Recentemente, uma nova lei no estado do Rio de Janeiro permitirá que mães e responsáveis de estudantes, tanto da rede pública quanto privada, comuniquem situações de violência doméstica às instituições de ensino. A norma, sancionada pelo governador em exercício, entra em vigor após publicação oficial na última sexta-feira.

A legislação exige que as escolas disponibilizem formulários específicos, destinados às vítimas de agressões físicas, psicológicas ou familiares, para que possam relatar seus relatos de forma voluntária. A proposição, aprovada pela Assembleia Legislativa do estado, foi apresentada por uma deputada estadual e busca ampliar os canais de denúncia e facilitar o acesso das vítimas a órgãos de proteção.

Conforme a lei, os dados pessoais das vítimas e de seus dependentes deverão ser confidenciais, com acesso restrito às autoridades responsáveis pelo atendimento. Caso a vítima solicite medidas protetivas, ela deverá ser encaminhada à Defensoria Pública. As escolas também poderão comunicar a situação aos Centros Especializados e Integrados de Atendimento à Mulher, além dos Centros de Referência de Assistência Social, quando identificarem necessidade de acolhimento.

Para tornar o processo mais ágil, a legislação prevê a criação de uma linha direta entre instituições de ensino e as forças de segurança pública, que poderá utilizar recursos tecnológicos disponíveis. Além disso, a lei recomenda que equipes de pedagogia, psicopedagogia, psicologia ou assistência social acompanhem estudantes cujos responsáveis relatem violência, visando minimizar impactos emocionais e comportamentais decorrentes de adversidades familiares.

Entretanto, o governador em exercício vetou parcialmente o conteúdo aprovado.
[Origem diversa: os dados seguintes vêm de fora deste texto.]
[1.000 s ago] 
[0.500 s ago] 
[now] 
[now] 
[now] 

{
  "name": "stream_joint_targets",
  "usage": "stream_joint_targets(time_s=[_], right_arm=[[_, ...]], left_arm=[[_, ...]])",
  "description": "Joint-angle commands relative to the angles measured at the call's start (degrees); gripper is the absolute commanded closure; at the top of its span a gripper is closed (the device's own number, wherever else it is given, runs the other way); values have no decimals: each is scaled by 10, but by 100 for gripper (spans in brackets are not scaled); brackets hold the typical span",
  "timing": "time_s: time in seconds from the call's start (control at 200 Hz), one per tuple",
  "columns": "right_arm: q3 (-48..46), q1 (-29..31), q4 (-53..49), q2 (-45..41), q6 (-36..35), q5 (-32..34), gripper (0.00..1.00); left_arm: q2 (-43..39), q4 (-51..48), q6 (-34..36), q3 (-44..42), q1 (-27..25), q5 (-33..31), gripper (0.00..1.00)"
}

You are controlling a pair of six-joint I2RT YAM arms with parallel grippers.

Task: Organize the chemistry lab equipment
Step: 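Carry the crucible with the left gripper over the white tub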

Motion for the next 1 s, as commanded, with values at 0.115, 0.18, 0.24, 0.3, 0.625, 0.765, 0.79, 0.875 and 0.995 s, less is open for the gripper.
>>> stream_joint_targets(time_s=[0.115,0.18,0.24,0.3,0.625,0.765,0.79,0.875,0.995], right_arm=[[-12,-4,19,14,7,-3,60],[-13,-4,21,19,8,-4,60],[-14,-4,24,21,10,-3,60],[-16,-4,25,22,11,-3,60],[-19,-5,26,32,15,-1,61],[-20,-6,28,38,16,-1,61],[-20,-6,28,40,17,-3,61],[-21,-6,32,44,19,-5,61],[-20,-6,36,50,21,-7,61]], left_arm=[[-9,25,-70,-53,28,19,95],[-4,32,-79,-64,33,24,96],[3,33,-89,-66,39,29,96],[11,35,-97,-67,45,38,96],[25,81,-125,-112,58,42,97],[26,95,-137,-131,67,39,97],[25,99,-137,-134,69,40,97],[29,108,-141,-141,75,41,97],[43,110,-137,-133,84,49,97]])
Entre os trechos retirados estão a obrigatoriedade do fornecimento do formulário na matrícula escolar e a padronização do modelo de documento, sob justificativa de que essas ações poderiam ferir protocolos de escuta protegida, além de extrapolar as atribuições normais das escolas. Também foram vetados dispositivos que determinavam a comunicação obrigatória dos casos à Secretaria de Educação e procedimentos internos de atendimento, alegando que essas funções seriam incompatíveis com o papel da escola e poderiam interferir em fluxos de proteção já existentes.

Outro ponto rejeitado foi a possibilidade de capacitação obrigatória de funcionários para lidar com casos de violência, considerada uma medida de caráter facultativo na avaliação do governo. A norma busca equilibrar a proteção às vítimas com a autonomia e limites das instituições de ensino na condução desses procedimentos.